Several practical principles follow from the framework developed in this paper:
Lead with the local, ground it in the principle. Voters respond to specific local facts before they respond to abstract philosophical frameworks. The argument that “this county’s regulatory permitting process takes 90 days longer than comparable jurisdictions and costs small business applicants an average of $4,000 in compliance costs for projects that pose no meaningful risk to neighbors” is more powerful as an opening than “I believe in limited government.” But the local fact is more durable when it is grounded in a principle that gives it meaning beyond the specific case.
Make the affirmative case, not just the critique. Classical-liberal candidates sometimes run entirely as critics of government overreach and forget to articulate what voluntary, community-driven alternatives look like. Civil society is not a vacuum; it is a rich ecosystem of churches, civic organizations, voluntary associations, and community institutions that flourish when government makes room for them. Candidates who can point to specific examples of civil society solving problems that government programs have failed to solve are making a stronger argument than those who can only point to the government’s failures.
Embrace a broad civic framing. The constituencies for limited local government, parental rights in education, fiscal discipline, and property rights are larger and more ideologically diverse than the standard partisan frame suggests. Independent voters who are skeptical of both parties, small business owners who have direct experience with regulatory overreach, parents across the political spectrum who want genuine accountability in their children’s schools — these voters are reachable by a candidate who frames classical-liberal principles as common civic goods rather than partisan positions.
Demonstrate the humility the principle requires. A local official who genuinely believes in limited government should be visibly reluctant to expand the scope of their own authority, even when they are confident they could exercise it well. That visible restraint is both morally consistent and politically effective. Voters have learned, across a great deal of experience, to be skeptical of officials who claim to support limited government in general while expanding their own specific powers. The candidate who can say honestly “I don’t think this is the county’s call to make” and mean it is demonstrating the principle rather than merely advocating for it.
Conclusion
The revival of classical-liberal governance in America — if it comes — will not come from Washington.

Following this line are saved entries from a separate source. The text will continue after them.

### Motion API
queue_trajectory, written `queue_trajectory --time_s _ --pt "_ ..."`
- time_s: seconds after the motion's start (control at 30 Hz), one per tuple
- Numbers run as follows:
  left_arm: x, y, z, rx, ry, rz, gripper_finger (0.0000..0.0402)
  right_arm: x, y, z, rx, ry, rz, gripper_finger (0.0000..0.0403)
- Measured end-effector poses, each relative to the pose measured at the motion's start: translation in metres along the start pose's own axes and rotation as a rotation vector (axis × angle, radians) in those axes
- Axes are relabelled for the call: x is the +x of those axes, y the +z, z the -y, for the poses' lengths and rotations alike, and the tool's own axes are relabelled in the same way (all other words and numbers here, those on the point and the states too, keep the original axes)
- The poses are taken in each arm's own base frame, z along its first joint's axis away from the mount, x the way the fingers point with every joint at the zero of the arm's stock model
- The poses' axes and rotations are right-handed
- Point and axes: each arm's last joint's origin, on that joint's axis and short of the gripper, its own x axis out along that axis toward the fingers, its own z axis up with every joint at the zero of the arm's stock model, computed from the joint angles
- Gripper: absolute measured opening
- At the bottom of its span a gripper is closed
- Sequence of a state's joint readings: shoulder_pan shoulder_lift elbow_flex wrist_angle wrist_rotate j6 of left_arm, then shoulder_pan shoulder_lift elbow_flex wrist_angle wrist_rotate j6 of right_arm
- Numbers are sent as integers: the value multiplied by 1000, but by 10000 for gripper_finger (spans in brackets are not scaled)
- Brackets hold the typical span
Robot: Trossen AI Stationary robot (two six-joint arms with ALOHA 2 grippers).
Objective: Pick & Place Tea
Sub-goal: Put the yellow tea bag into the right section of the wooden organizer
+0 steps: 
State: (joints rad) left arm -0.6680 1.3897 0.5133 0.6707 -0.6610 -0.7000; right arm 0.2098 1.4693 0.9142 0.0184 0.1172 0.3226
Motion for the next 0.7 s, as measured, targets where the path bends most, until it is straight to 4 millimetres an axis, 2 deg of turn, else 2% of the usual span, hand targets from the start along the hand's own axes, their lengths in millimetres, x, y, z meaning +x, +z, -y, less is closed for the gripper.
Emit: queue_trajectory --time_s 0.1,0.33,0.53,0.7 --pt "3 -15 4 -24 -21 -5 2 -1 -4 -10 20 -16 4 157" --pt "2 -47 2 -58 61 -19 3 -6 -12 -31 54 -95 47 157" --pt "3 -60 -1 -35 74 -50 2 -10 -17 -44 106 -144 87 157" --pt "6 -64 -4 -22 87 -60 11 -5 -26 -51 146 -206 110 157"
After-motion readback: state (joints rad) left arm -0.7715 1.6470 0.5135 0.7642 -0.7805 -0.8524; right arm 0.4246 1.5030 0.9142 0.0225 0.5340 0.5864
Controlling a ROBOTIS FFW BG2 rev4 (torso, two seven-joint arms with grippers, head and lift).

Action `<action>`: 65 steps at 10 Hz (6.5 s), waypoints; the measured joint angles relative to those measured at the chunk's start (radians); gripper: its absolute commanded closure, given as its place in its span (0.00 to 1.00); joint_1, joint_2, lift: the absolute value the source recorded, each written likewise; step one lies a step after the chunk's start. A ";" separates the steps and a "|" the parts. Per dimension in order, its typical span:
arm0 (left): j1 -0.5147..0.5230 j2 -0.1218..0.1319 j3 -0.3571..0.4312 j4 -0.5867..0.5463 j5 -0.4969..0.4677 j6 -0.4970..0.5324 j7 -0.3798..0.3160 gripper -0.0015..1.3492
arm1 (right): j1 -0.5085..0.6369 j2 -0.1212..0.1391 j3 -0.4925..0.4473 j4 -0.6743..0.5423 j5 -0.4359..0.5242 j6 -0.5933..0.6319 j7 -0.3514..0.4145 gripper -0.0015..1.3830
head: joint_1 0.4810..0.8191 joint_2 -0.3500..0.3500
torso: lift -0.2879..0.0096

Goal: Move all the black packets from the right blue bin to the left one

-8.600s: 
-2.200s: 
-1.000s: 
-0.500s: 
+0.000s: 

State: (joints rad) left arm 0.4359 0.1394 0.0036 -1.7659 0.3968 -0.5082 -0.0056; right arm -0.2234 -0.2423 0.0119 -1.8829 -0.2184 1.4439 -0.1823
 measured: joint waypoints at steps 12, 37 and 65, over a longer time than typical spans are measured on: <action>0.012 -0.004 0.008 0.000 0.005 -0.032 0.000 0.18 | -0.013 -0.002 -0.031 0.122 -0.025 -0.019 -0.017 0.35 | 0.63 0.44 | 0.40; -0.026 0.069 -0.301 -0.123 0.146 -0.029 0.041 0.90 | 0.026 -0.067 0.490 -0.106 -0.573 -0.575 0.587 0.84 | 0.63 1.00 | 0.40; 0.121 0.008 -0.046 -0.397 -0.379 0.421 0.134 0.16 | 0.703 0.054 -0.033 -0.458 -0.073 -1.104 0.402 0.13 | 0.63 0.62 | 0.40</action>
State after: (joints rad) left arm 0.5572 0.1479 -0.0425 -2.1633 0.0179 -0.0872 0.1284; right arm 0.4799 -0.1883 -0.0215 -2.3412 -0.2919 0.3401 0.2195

It will come from the accumulation of local victories by candidates and officials who can demonstrate, in specific jurisdictions with specific budgets and specific decisions, that limited government actually works: that communities can thrive with less interference, that property rights can be honored without communities falling apart, that school boards can respect parental authority and still maintain excellent schools, that county governments can hold the line on taxation and still maintain the infrastructure their communities need.

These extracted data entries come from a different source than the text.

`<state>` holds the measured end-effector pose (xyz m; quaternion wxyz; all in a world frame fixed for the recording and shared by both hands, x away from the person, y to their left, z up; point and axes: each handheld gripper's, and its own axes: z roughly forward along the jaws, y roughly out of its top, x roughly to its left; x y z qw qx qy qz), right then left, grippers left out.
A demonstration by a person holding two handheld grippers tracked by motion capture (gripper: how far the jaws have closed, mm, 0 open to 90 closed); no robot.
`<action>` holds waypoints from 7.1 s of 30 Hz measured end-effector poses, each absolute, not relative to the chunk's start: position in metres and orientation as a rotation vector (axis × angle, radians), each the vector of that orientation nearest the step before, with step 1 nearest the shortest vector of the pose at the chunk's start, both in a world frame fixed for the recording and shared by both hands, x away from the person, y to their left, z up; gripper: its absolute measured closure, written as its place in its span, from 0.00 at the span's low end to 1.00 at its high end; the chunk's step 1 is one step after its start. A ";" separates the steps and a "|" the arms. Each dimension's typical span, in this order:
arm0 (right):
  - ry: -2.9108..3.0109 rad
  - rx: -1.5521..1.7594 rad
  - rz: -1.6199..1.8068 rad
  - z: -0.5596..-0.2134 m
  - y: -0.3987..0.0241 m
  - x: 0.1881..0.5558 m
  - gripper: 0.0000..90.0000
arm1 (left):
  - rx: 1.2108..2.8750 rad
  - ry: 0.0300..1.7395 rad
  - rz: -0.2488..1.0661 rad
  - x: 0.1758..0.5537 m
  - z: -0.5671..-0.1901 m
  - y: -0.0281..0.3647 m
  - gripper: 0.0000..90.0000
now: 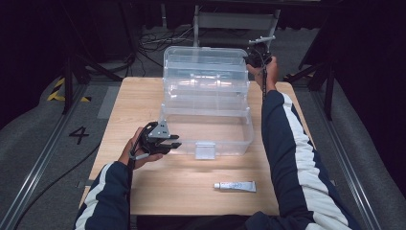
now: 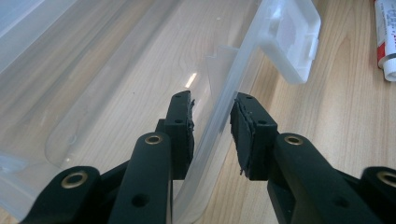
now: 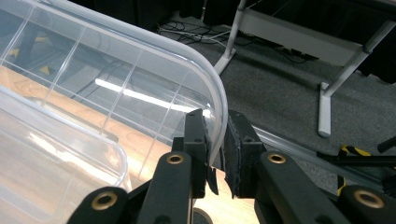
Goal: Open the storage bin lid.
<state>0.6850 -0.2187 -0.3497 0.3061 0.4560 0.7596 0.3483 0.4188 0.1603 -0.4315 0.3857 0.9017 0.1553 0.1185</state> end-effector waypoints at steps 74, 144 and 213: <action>2.195 0.934 0.980 -0.326 -0.268 0.557 0.78 | 2.316 0.371 0.286 0.415 -0.432 0.154 0.79; 3.034 0.218 0.618 -0.425 -0.177 0.346 0.57 | 2.400 0.765 0.415 0.355 -0.472 0.226 0.22; 2.985 0.216 0.606 -0.399 -0.178 0.361 0.79 | 2.247 0.886 0.291 0.347 -0.501 0.252 0.14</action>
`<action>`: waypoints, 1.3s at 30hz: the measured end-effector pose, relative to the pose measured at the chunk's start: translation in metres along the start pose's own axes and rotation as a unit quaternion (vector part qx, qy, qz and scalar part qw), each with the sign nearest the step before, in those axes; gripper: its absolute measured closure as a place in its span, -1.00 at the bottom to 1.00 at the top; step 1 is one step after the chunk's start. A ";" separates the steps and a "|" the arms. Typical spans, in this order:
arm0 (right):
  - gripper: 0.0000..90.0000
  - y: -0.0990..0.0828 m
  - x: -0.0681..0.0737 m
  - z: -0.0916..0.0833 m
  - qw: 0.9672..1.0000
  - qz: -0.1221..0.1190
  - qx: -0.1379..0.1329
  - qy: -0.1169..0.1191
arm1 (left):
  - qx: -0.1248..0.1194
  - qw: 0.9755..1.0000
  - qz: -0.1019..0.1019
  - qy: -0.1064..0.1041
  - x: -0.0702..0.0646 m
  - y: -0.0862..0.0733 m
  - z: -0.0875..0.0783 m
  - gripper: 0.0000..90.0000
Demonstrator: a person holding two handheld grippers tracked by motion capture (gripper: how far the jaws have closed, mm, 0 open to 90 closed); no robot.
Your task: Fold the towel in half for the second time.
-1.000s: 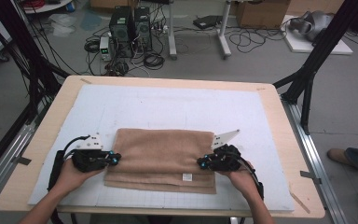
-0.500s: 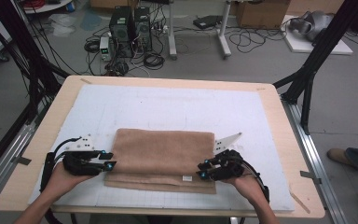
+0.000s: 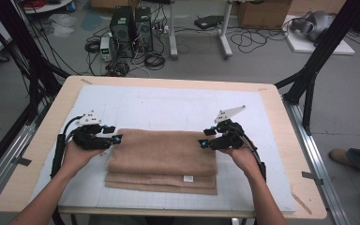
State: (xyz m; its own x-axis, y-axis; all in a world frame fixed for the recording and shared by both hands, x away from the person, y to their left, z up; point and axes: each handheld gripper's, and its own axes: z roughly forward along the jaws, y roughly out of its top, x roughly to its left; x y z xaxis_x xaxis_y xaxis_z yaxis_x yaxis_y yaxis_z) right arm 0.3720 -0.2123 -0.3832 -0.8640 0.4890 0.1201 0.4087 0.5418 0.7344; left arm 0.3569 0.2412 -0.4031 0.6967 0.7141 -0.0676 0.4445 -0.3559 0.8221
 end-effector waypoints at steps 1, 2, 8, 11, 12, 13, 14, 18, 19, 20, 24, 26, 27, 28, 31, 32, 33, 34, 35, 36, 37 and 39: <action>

That demonstration requires candidates. It requires people willing to run for offices that most politically engaged Americans ignore — school boards, county commissions, township trustee positions, municipal councils — and willing to do the harder work of translating first principles into specific, locally-grounded arguments that ordinary voters can evaluate against their own experience.
The fight for individual liberty, limited government, and the rule of law is not won or lost in any single federal election. It is won or lost incrementally, jurisdiction by jurisdiction, in the races that most political observers never bother to watch. That is exactly where it matters most. And it is exactly where the work of building durable, principle-based civic governance has to begin.
The races are small. The stakes are not.